Pour moi en effet il aurait été plus simple et plus judicieux d'exiger que toute personne dans un lieu public ait la tête dégagée, comme si elle se faisait faire une photo d'identité. Ainsi non seulement le problème de la burqa était réglé mais également celui des voyous cagoulés, en particulier durant les manifestations.

Or hier le sénateur non-inscrit de la Moselle Jean-Louis Masson a annoncé qu'il proposerait une loi visant à « interdire le port de tenues dissimilant le visage de personnes se trouvant dans les lieux publics ».
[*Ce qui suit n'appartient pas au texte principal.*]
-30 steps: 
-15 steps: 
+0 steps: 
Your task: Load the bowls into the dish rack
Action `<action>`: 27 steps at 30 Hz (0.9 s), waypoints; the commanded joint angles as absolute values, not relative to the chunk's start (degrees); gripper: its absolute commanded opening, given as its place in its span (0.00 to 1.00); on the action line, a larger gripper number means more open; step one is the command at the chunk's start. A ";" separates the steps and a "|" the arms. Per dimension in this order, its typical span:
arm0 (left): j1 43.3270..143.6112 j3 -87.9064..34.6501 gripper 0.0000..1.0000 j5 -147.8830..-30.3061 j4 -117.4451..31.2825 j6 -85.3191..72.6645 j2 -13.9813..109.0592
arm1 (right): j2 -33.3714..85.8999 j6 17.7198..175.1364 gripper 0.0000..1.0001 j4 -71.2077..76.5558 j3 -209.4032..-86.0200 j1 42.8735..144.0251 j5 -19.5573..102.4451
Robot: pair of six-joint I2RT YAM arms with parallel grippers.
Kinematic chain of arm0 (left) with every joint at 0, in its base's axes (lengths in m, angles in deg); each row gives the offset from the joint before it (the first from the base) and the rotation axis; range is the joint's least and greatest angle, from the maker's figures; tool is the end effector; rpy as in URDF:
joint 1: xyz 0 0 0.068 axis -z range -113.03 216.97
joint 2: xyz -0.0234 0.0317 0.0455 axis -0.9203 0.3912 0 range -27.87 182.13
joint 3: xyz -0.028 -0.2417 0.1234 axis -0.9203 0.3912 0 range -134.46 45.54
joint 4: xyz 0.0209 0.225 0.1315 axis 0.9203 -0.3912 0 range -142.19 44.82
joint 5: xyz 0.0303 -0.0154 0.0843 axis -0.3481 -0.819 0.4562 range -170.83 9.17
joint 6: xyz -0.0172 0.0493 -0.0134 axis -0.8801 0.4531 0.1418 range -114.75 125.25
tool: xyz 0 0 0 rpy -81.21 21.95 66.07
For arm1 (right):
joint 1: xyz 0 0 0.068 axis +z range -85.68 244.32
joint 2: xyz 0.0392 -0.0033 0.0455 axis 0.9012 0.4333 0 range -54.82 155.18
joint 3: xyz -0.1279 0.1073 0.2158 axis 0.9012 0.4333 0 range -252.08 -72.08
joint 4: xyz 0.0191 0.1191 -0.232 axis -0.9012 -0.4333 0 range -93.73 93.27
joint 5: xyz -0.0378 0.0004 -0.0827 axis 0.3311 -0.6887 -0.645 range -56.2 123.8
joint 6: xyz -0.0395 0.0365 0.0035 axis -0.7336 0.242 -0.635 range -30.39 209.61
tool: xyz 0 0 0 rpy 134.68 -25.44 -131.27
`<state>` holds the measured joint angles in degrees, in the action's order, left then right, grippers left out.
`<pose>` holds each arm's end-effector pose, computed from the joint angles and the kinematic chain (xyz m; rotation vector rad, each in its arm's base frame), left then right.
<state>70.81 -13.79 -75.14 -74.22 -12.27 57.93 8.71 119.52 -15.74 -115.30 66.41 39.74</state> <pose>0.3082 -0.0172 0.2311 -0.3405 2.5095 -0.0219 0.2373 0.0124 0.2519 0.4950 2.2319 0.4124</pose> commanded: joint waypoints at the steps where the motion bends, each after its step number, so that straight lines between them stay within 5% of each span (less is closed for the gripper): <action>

Dans une interview il livre ces paroles pleines de bons sens... Et qui devraient faire consensus :

"Je suis hostile à l’introduction d’une interdiction du port du voile qui s’appliquerait spécifiquement à la religion musulmane. Je pense que la France, étant une République laïque, n’a pas à régler les us et coutumes liés à telle ou telle religion, ni à cibler une religion plutôt qu’une autre. Par contre, je considère que pour des raisons de sécurité et de transparence, il est nécessaire qu’il y ait une interdiction générale de cacher son visage sur la voie publique et dans les lieux publics, comme les administrations."

"Elle (la loi) ne s’appliquerait pas uniquement aux femmes voilées mais à toute personne. Aussi bien le manifestant qui cache son visage pour se livrer à des actes violents. Que des personnes qui s’attroupent pour des actes de délinquance, des supporteurs de foot dans un stade, les femmes voilées ou telle religion ou secte qui obligerait à garder le visage caché."

Je ne vous cache pas que j'ai été très heureux de lire hier cette interview qui rappelait "étrangement" mon article d'il y a un mois !! Pour une fois que j'ai une bonne raison de me lancer des fleurs... Je n'hésite pas !!